More detailed directions to the site can be found on several websites and may prove helpful in locating the most productive search areas. Although desert rose rock is found in sites around the world, the sometimes delicately detailed formations found at the St. David site are unique. Tread lightly and don’t take more than you can use.
2. Camp Verde
While St. David is the major collection sight for gypsum, or selenite, desert rose rock in Arizona, formations have also been found in other sites around the state, including in the Verde Valley region.
Camp Verde is a town located just off I-17 in central Arizona. The town is surrounded by national forest land, which does allow some rockhounding, but collectors will need to check out national forest restrictions before hunting there. Verde Valley has been targeted for a variety of fossils, gem, and minerals, including white desert rose formations.
Although I’ve found a few photos of selenite rose specimens from the area, I’ve been unable to find any specific directions to a good hunting spot. However, there are several rock shops in the town and area. So if you’re passing through, you may be able get some good information from one of them.
3. Lake Havasu City
Chalcedony roses form differently than selenite roses. Some appear more like a rounded, geode-shaped “bud”, with layers, or pedals, within. The stone is milky white with a slightly pink tint.

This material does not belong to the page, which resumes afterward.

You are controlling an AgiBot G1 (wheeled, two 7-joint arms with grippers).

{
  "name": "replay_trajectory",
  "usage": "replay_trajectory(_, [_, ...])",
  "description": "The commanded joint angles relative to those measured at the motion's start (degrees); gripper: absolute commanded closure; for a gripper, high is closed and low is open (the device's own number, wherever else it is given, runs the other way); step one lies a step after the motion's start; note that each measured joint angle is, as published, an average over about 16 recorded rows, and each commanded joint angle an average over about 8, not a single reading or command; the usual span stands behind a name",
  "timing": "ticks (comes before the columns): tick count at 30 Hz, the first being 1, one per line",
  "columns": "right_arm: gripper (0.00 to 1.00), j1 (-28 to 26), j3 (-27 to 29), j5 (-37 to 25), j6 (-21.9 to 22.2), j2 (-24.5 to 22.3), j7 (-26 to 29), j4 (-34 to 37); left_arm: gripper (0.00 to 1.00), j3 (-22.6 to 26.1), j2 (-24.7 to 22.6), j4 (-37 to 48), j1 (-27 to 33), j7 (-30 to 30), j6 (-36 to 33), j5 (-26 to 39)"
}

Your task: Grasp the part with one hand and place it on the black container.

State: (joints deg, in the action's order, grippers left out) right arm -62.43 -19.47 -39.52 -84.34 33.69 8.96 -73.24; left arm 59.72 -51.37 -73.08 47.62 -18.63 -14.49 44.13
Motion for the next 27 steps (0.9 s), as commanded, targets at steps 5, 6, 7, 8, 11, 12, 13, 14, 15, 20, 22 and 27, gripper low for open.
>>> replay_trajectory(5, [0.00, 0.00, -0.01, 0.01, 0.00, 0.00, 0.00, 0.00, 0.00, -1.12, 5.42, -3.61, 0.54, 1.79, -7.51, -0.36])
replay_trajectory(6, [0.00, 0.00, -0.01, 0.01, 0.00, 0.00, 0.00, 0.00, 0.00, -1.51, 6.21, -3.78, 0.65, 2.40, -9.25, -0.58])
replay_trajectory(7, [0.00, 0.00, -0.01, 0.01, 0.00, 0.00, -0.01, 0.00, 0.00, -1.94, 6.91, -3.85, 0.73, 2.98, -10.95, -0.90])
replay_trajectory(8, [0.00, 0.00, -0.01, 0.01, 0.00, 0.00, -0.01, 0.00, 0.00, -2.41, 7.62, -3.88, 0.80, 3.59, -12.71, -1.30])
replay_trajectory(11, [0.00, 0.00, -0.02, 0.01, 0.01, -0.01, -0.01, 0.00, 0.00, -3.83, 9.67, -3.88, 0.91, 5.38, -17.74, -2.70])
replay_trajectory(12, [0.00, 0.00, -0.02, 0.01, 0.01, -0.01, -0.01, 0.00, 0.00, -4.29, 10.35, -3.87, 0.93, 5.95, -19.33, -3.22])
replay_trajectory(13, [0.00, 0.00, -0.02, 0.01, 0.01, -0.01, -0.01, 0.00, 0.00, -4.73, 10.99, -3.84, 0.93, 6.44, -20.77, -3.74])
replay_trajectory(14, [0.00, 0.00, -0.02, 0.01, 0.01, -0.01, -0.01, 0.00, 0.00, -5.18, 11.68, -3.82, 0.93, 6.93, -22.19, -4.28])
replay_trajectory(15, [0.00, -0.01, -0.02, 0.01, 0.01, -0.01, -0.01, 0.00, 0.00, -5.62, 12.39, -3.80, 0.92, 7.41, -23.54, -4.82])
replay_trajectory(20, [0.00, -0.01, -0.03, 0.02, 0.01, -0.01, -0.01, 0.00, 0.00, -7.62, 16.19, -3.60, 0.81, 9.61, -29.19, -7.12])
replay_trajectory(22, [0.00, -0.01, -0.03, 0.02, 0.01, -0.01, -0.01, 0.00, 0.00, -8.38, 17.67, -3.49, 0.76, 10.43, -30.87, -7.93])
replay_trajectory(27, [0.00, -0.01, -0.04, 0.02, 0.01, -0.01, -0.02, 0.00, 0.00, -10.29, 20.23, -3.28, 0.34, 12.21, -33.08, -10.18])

Others form more rough-shaped flowers, closer to the more popular selenite desert roses. Chalcedony desert rose is often found nestled in rock cavities or in cave formations. Both types of rocks have been called desert rose and are found in deposits throughout Arizona.
Lake Havasu City is located just inside the western Arizona border next to California’s Lake Havasu. The city has numerous rock and lapidary shops where you should be able to pick up more specific information about where to hunt for desert roses in the area.
The area along the old Route 66 between Kingman and Oatman has a number of areas for recreation and rock hunting for various types of treasures, including chalcedony desert rose rock. The BLM property Thimble Butte pull-off is one popular rockhounding site along the way.
The Cuesta Fire Agate Mine is another possible source for chalcedony desert rose. The mine offers public access for fire agate, but the desert rose is sometimes found there as well. The site is fun and educational but check ahead before going, as daily visitors are being limited since COVID-19.
5. Yuma and La Paz Counties
Yuma and La Paz Counties, in the southwestern corner of Arizona, also have been cited for several possible chalcedony desert rose sources, including the following:
- Around Wellton, about 30 miles east of Yuma on I-8
- Quartzsite, about 130 miles west of Phoenix along I-10
- In the foothills north of Yuma, along Colorado Road
- Around Cibola, about 20 miles south of Quartzsite
You’ll want to verify the boundaries of public lands, including entry into several now-defunct mines in the different areas. Be cautious exploring such places, and be prepared for isolated areas and extreme weather conditions.